Repository files navigation

gtfs-rt-feed

Continuously matches realtime transit data in the VDV-454 structure against a GTFS Schedule dataset and generates GTFS Realtime (GTFS-RT) data.

ISC-licensed

Tip

If you're just looking for VBB's publicly deployed GTFS-RT feed:

Tip

Although gtfs-rt-feed can be used standalone, it is intended to be used in tandem with vdv-453-nats-adapter – which pulls the input VDV-454 data from a VDV-453/-454 API – and nats-consuming-gtfs-rt-server – which combines the DIFFERENTIAL-mode GTFS-RT data sent by gtfs-rt-feed into a single non-differential feed and serves it via HTTP.

For more details about the architecture gtfs-rt-feed has been designed for, refer to the VBB deployment's readme.

It uses the PostGIS GTFS importer to import the GTFS Schedule data into a new PostgreSQL database whenever it has changed.

How matching works

flowchart TB
	classDef machine fill:none,stroke:#9b59b6

	input@{ shape: sm-circ }
	output@{ shape: framed-circle }

	subgraph gtfs_rt_feed [OpenDataVBB/gtfs-rt-feed]
		subgraph services
			gtfs_matching_service(gtfs-matching-service)
			vdv_reconciliation_service(vdv-reconciliation-service)
		end
		style services fill:none,stroke:none
		%% gtfs_importer(GTFS import script)
		gtfs_db[(PostgreSQL DB with GTFS Schedule data)]
		redis[(Redis)]
	end
	class gtfs_rt_feed machine
	subgraph nats[NATS JetStream]
		nats_ref_aus_sollfahrt["`*REF_AUS_SOLLFAHRT_2* stream`"]:::stream
		nats_aus_istfahrt["`*AUS_ISTFAHRT_2* stream`"]:::stream
		nats_vdv_fahrt["`*VDV_FAHRT_2* stream`"]:::stream
		nats_gtfs_rt["`*GTFS_RT_2* stream`"]:::stream
		classDef stream fill:#ffffde,stroke:#aaaa33
	end
	style nats fill:none

	input-->nats_ref_aus_sollfahrt
	nats_ref_aus_sollfahrt-- "`VDV-453 *REF-AUS* *SollFahrt* messages`" -->vdv_reconciliation_service
	input-->nats_aus_istfahrt
	nats_aus_istfahrt-- "`VDV-454 *AUS* *IstFahrt* messages`" -->vdv_reconciliation_service
	vdv_reconciliation_service-- "`reconciles *SollFahrt*s & *IstFahrt*s using`" ---redis
	vdv_reconciliation_service-- "`VDV *Fahrt*s messages`"-->nats_vdv_fahrt
	nats_vdv_fahrt-->gtfs_matching_service
	%% gtfs_importer-- "`updates with new GTFS Schedule data`" -->gtfs_db
	gtfs_matching_service-- "`matches VDV *Fahrt*s with`" ---gtfs_db
	gtfs_matching_service-- "`caches matching results using`" ---redis
	gtfs_matching_service-- "`GTFS-RT messages`"-->nats_gtfs_rt
	nats_gtfs_rt-->output
Loading

VDV REF-AUS/AUS reconciliation

This service reads both VDV-454 REF-AUS SollFahrts and VDV-454 AUS IstFahrts from a NATS message queue (in JSON instead of XML):

// REF-AUS SollFahrt
// To be more readable, this example only contains essential fields.

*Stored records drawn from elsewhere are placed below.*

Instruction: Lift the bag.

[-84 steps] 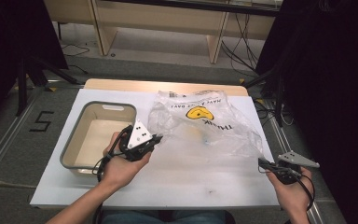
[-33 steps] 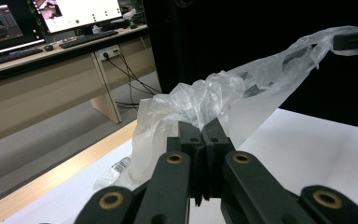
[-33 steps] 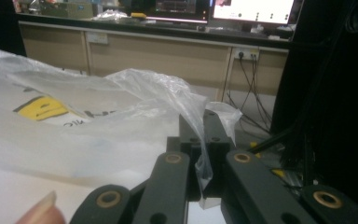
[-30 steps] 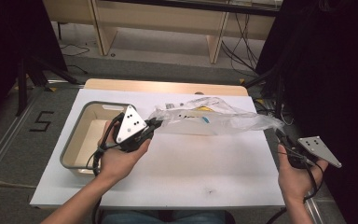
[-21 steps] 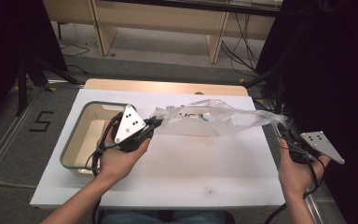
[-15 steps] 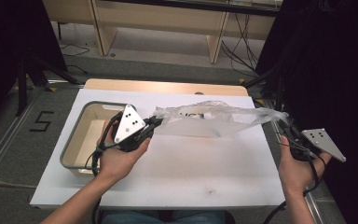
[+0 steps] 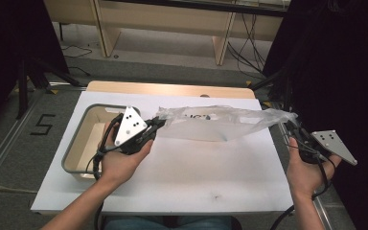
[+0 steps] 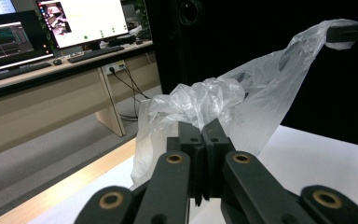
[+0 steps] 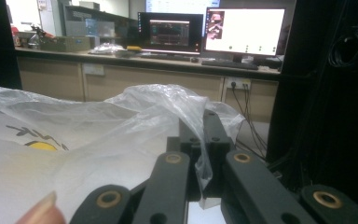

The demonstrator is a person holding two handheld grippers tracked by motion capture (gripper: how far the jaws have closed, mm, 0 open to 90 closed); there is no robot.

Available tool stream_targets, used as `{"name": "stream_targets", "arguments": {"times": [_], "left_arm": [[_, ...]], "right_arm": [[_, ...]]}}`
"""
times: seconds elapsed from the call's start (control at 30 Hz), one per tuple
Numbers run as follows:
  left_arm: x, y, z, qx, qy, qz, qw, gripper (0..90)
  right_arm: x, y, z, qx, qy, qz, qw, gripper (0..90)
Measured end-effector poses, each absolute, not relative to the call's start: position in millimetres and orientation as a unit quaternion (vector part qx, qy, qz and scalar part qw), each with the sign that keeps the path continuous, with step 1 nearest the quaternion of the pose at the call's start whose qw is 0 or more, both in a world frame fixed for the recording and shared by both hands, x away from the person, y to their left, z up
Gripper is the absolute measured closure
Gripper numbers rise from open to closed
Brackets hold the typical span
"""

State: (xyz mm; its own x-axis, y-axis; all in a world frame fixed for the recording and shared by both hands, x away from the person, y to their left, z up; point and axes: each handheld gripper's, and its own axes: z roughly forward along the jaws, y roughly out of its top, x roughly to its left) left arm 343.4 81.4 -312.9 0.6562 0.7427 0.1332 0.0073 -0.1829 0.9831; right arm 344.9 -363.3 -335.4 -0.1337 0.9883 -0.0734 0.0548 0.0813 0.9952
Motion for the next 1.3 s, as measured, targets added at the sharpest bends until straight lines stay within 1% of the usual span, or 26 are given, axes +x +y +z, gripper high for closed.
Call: {"name": "stream_targets", "arguments": {"times": [0.3, 0.6, 1.1, 1.3], "left_arm": [[343, 82, -309, 0.695, 0.267, 0.319, 0.586, 89.3], [347, 85, -311, 0.693, 0.275, 0.321, 0.584, 89.3], [339, 88, -298, 0.674, 0.266, 0.332, 0.605, 89.3], [353, 92, -305, 0.673, 0.287, 0.328, 0.598, 89.3]], "right_arm": [[343, -363, -328, 0.456, 0.560, 0.503, 0.475, 89.9], [345, -362, -329, 0.457, 0.561, 0.502, 0.474, 89.9], [339, -361, -315, 0.446, 0.547, 0.515, 0.487, 89.9], [345, -359, -317, 0.448, 0.550, 0.514, 0.483, 89.9]]}}
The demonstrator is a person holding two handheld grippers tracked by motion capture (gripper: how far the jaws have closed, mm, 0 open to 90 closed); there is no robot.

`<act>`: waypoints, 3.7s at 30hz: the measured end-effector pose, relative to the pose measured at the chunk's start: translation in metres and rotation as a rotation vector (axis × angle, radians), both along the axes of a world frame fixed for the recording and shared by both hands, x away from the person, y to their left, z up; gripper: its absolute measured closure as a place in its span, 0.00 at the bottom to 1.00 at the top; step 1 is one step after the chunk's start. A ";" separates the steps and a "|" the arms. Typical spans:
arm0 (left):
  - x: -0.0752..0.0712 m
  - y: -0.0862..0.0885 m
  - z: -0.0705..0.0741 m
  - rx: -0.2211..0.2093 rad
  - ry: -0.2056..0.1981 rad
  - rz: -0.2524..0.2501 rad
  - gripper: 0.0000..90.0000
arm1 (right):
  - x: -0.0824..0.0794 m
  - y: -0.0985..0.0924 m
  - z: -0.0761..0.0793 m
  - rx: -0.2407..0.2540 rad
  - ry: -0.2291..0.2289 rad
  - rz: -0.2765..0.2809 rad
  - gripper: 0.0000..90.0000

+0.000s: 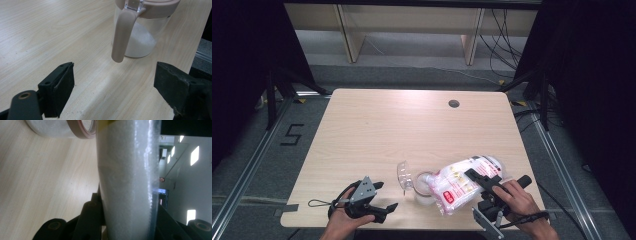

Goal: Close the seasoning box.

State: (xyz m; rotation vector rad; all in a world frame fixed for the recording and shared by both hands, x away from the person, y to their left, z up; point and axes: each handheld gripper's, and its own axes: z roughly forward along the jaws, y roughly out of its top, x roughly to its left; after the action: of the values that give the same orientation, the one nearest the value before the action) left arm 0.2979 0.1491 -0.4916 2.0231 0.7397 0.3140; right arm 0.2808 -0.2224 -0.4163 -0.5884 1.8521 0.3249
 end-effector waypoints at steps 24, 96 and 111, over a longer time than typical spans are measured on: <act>0.000 0.001 0.001 0.008 -0.002 0.004 0.18 | 0.010 -0.012 -0.002 0.154 0.097 0.025 0.86; 0.001 -0.001 -0.001 0.004 0.007 0.004 0.18 | 0.072 -0.043 -0.056 0.850 0.608 -0.104 0.87; 0.000 -0.001 -0.001 0.005 -0.004 0.007 0.18 | 0.080 -0.049 -0.064 0.938 0.675 -0.155 0.87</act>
State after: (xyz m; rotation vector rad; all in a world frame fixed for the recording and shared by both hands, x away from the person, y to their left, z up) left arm 0.2983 0.1478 -0.4930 2.0241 0.7436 0.3241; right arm 0.3605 -0.2712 -0.4802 0.3615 2.0579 1.3076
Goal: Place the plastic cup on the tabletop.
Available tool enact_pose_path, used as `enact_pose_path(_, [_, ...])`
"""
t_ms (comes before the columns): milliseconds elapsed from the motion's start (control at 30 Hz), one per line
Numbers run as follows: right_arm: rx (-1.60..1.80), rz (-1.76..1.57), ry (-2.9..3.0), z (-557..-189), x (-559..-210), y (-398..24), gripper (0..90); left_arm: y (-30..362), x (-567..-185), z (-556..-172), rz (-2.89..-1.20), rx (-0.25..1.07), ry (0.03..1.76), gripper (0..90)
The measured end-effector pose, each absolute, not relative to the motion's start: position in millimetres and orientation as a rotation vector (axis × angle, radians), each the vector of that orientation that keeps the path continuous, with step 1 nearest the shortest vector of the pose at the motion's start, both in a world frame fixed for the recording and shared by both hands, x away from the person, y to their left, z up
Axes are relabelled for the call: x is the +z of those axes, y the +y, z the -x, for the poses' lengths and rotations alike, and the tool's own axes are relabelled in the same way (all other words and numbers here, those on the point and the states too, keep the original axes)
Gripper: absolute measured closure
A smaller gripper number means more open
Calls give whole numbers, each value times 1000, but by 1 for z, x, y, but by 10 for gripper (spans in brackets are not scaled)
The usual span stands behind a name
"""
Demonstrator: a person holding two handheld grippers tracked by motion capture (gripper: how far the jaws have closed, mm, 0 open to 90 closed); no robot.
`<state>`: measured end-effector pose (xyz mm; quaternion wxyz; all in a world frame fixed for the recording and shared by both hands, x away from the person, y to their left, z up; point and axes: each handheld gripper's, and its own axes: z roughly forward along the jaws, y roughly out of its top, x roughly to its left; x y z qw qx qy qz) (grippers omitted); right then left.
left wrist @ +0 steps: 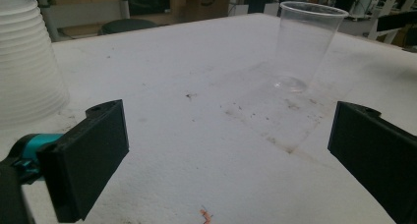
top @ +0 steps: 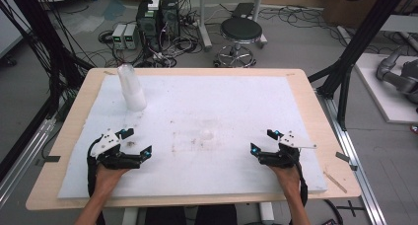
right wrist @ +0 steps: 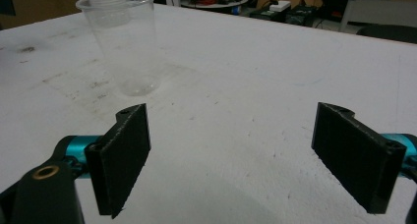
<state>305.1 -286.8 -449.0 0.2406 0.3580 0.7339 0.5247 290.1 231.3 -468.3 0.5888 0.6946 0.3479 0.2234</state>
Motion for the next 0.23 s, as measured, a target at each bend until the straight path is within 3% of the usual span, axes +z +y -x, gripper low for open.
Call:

In practice, there are more.
{
	"LinienID": "M77",
	"UmlaufID": "1234",
	"FahrtID": {
		"FahrtBezeichner": "9325_877_8_2_19_1_1806#BVG",
		"Betriebstag": "2024-09-20",
	},
	"SollHalts": [
		{
			"HaltID": "900073281",
			"Abfahrtszeit": "2024-09-20T12:41:00Z",
		},
		{
			"HaltID": "900073236",
			"Ankunftszeit": "2024-09-20T12:43:00Z",
			"Abfahrtszeit": "2024-09-20T12:45:00Z",
		},
		// Note: Usually the SollFahrt has all SollHalts, but sometimes it may not be complete.
	],
}
// AUS IstFahrt
// Again, non-essential fields are omitted.
{
	"LinienID": "M77",
	"LinienText": "M77",
	"FahrtID": {
		"FahrtBezeichner": "9325_877_8_2_19_1_1806#BVG",
		"Betriebstag": "2024-09-20",
	},
	"Komplettfahrt": null,
	"IstHalts": [
		{
			"HaltID": "900073236",
			"Ankunftszeit": "2024-09-20T12:43:00Z",
			"Abfahrtszeit": "2024-09-20T12:45:00Z",
			"IstAnkunftPrognose": "2024-09-20T13:46:00+01:00", // 3 minutes delay
			"IstAbfahrtPrognose": "2024-09-20T13:47:00+01:00", // 2 minutes delay
		},
		// Note: Sometimes there are more IstHalts, but often IstFahrts are incomplete, with even just one IstHalt.
	],
}

For each trip "instance" (e.g. the M77 bus above, starting at 2024-09-20T12:41:00Z), there may be

  • a REF-AUS SollFahrt, delineating the scheduled (read: as intended by the transport company's medium-term planning, i.e. taking into account construction work, strikes, etc.) sequence of stops. – These messages (there can by multiple per trip "instance") are typically sent at the beginning of the schedule day early in the morning.
  • 0 or more AUS IstFahrts with all IstHalts, as indicated by their Komplettfahrt=true flag, delineating the prognosed complete sequence of stops. – These messages are typically sent right before the first departure of and during a trip "instance". Besides providing prognosed arrival/departure times, they also express cancelled and added stops; They are considered exhaustive descriptions of the trip "instance". Only the most recent is kept for each trip "instance".
  • 0 or more partial AUS IstFahrts, as indicated by the lack of Komplettfahrt=true, expressing realtime changes just to those stops that they contain IstHalts for. For each stop of each trip "instance", the most recent is kept.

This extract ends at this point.